Look through the records below for the line with "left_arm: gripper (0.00" and the line with "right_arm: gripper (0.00", then return those lines and all lines between, exactly.

Given data —
-=-=-
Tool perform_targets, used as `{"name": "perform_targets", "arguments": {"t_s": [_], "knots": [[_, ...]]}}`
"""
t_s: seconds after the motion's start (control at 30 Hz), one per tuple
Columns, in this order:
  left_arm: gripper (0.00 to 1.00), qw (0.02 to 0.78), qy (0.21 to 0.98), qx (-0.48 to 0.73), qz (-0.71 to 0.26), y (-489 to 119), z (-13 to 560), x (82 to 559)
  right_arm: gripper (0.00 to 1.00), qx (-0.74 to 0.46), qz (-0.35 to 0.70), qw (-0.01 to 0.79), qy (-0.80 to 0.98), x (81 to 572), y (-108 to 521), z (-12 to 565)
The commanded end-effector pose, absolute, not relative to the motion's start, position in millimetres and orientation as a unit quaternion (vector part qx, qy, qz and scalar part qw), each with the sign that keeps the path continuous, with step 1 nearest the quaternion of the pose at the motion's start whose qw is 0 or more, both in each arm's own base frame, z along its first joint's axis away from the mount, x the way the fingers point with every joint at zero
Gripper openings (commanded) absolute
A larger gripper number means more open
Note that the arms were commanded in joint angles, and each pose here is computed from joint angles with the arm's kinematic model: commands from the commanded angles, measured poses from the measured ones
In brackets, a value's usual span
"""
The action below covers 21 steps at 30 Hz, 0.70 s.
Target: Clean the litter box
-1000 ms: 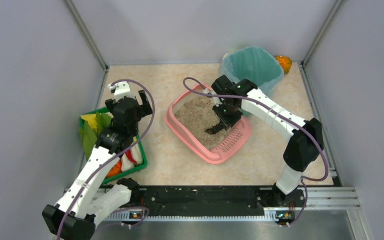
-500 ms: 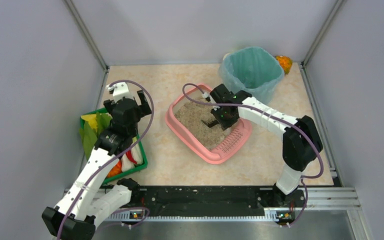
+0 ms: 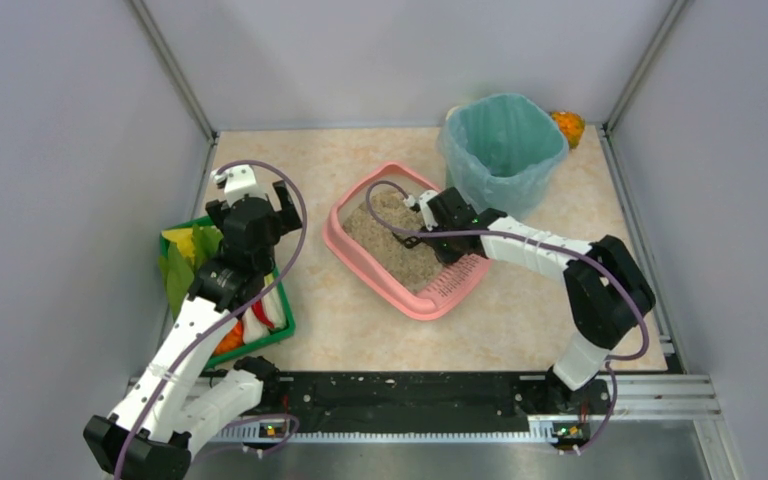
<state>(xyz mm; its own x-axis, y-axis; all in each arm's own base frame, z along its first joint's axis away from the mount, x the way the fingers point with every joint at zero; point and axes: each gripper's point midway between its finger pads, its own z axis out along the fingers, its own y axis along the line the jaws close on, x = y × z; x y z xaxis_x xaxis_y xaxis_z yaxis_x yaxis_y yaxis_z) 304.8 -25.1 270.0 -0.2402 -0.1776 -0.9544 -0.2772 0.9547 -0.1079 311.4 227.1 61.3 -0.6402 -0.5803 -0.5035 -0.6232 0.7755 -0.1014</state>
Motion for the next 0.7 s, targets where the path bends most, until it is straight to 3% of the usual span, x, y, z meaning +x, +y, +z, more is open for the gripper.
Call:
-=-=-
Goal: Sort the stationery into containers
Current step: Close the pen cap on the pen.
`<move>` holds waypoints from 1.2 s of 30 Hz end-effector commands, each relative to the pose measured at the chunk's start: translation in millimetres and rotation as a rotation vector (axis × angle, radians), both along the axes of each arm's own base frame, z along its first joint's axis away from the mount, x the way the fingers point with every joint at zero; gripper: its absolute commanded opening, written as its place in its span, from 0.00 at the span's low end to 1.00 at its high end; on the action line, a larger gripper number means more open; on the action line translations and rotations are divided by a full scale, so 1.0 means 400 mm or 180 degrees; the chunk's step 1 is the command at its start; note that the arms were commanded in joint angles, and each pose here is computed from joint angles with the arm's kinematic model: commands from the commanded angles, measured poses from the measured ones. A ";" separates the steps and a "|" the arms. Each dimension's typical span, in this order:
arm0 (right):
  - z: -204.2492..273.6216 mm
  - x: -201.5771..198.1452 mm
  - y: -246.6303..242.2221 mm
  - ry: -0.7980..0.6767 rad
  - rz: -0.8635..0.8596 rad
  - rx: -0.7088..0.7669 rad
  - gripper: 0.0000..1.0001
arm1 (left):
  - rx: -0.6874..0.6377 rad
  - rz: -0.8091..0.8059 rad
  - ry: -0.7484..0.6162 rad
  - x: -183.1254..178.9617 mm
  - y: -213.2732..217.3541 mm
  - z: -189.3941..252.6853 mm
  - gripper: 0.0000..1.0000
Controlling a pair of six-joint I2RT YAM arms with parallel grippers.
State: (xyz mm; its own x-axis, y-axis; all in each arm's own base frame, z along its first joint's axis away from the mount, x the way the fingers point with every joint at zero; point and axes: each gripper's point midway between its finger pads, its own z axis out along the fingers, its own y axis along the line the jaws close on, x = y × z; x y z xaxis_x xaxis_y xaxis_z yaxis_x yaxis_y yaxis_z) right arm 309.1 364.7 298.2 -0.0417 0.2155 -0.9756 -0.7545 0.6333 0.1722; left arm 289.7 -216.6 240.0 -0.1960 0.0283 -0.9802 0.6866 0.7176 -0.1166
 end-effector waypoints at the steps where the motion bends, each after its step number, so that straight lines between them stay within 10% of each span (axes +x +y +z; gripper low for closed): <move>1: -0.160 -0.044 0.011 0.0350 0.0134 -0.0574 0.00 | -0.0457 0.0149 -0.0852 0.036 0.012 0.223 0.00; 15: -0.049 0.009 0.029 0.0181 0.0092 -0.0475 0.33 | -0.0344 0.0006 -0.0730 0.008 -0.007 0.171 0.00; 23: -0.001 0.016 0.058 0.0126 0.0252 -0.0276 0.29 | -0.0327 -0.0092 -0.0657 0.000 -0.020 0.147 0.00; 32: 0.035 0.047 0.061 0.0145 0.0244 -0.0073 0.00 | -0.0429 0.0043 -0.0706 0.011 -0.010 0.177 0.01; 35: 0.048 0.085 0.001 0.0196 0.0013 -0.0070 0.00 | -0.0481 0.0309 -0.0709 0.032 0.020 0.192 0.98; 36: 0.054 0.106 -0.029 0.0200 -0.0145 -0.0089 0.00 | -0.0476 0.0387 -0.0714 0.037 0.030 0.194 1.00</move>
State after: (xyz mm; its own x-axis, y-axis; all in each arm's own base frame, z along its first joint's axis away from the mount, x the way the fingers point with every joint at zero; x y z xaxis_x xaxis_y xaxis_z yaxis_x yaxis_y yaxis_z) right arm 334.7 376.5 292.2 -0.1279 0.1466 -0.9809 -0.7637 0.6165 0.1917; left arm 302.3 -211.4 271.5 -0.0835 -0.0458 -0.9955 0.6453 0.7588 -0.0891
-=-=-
Output for this exercise —
  left_arm: gripper (0.00 to 1.00), qw (0.02 to 0.78), qy (0.21 to 0.98), qx (-0.48 to 0.73), qz (-0.71 to 0.26), y (-489 to 119), z (-13 to 560), x (82 to 559)
  right_arm: gripper (0.00 to 1.00), qx (-0.74 to 0.46), qz (-0.35 to 0.70), qw (-0.01 to 0.79), qy (-0.80 to 0.98), x (81 to 572), y (-108 to 521), z (-12 to 565)

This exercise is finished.